Salvar los recuerdos

PARA SACIAR MI SED
Por: Ivonne BARAJAS

Me recibieron las ganas de hacerlo todo en todas partes al mismo tiempo: llegar al dulce hogar, abrir maletas, hacer las visitas del mundo, regalar imanes, libretas galletas, postales, turrones; comer tacos, también carnitas, también sopitos, también pozole; buscar a Dani: estar para ella, ir al banco, poner tandas de ropa a lavar, llamar a las amigas, programar una cita médica para papá, manejar mi carro, volver al trabajo, retomar el ejercicio…todo lo fui haciendo —con calma, con calma, me decía—, respirando profundo cada vez que me sacudían los espasmos de hacerlo todo en todas partes al mismo tiempo.

Después de un día agitado, que llevé lo más tranquilamente que pude, volvía a casa. Dejé de pensar activamente y manejaba con la atención justa que precisa atender al semáforo, no atropellar a ningún cristiano ni exceder los límites de velocidad; por supuesto, escuchaba música.

Creí que no pensaba en nada y, quizá de cierta manera no pensaba, pero sentía: sentía el viaje, sentía el júbilo de nuevas memorias. La emoción de presenciar al Guernica, las vistas de una ciudad amurallada, el deshielo de un río que entumeció mis pies; recordaba mis fosas nasales doloridas respirando frío, la manera de saciar el hambre con aceitunas, chorizos, tortillas, morcillas y vinos; la callada manera en liquidé las cervezas que una familia de abstemios tenía disponible para las futuras visitas alegando que “yo soy la actual visita y estoy en mi derecho de beber”, la conmoción ante el fervor de una procesión en Málaga, las lluvias que aunque cancelaron algunos planes alegraron los campos, la caminata monumental que emprendimos mi cuñada y yo a las cárcavas del Pontón de la Oliva: nos dejamos el pulmón en los ascensos y exhibimos variedad de resoplidos ante el esfuerzo que el camino exigía…pero en las fotos sonriendo como si aquello hubiera sido pan comido; sólo nos bajó de aquella colina el deseo vehemente de una Coca-Cola que fuimos a buscar al pueblo cercano —Patones de Arriba—, nos atendió la más lenta de las camareras: tardó eternos diez minutos en servir nuestro oscuro deseo. Me atravesó también el recuerdo de los desvelos con mis sobrinas adolescentes: los nudillos de mi cuñada, después de la medianoche, recordándonos que teníamos que levantarnos temprano…bueno, ellas, no yo. Nuestras risas sonaban aún, acá, desafiando las reglas del espacio y del tiempo.

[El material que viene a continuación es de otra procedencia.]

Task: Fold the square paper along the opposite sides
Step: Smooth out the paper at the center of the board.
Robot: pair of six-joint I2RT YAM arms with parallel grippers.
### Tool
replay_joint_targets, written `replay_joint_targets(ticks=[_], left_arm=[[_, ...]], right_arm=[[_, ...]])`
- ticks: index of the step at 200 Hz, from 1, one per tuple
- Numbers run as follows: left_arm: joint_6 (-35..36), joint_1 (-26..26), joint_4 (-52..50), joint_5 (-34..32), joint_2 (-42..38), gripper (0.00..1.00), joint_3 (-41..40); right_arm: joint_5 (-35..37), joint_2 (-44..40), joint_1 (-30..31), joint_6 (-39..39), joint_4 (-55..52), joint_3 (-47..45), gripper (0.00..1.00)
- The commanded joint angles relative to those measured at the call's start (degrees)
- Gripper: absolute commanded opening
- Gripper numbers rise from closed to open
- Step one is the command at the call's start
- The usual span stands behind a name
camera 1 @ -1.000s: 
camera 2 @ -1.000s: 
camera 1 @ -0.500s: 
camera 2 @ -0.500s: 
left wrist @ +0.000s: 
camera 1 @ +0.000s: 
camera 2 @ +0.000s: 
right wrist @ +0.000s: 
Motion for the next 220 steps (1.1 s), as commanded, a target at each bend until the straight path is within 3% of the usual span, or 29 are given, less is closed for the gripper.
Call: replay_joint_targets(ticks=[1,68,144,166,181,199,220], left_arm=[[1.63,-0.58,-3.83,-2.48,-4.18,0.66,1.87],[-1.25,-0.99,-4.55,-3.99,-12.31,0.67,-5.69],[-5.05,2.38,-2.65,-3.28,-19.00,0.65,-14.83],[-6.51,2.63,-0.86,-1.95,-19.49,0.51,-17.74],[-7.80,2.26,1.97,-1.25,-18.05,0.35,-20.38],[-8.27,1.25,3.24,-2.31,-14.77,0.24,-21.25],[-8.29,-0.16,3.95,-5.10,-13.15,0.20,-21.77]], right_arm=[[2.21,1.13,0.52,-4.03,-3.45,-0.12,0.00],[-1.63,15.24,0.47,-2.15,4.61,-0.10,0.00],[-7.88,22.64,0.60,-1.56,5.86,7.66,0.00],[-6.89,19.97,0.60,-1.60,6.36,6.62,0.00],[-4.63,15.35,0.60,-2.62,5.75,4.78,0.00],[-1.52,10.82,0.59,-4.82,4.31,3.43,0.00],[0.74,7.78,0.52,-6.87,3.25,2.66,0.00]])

¿Te quieres ir?, preguntó Noa, en la víspera del retorno; asentí, le dije que ya era hora; vi su semblante desilusionado y también me entristecí…hubiera sido raro decir la verdad: “No quiero regresar, quiero quedarme aquí”, pero fui adulta y tonta y sensata y di la más trillada de las respuestas. Otra vez, presente, esa fuente de constante malestar: que cada elección implica renuncia, y cuando pido salado añoro dulce, y cuando ordeno el café pienso en el jugo; así, cosas del día a día que me conectan con el duelo de renuncias más esenciales. Como ésta.

El último día nos tratamos con la punta del zapato, intuyo que para protegernos: yo estaba irritable, con ganas de enojarme con todos para sentir los hondos deseos de regresar a casa; Noa simplemente se conectó a la tele para su maratón de Gilmore…esa tarde no me invitó a  acompañarla. Practicábamos la distancia que nos iba a ser impuesta dentro de poco.

Sentía eso: las pequeñas astucias a las que recurro para suavizar la caída, las maneras extrañas con las que intento ponerme a salvo…y luego, unido a eso, el demasiado amor que nos ofrecimos en nuestra hora, en nuestro día, en nuestra oportunidad. Qué dicha amar, amarse, que te amen.

Llego a casa. Me reciben las ganas de hacerlo todo en todas partes al mismo tiempo. Tomo café sin desear el jugo. Pienso en la familia y nos sonrío: a nosotros, a nuestras circunstancias. A la valentía de elegirnos.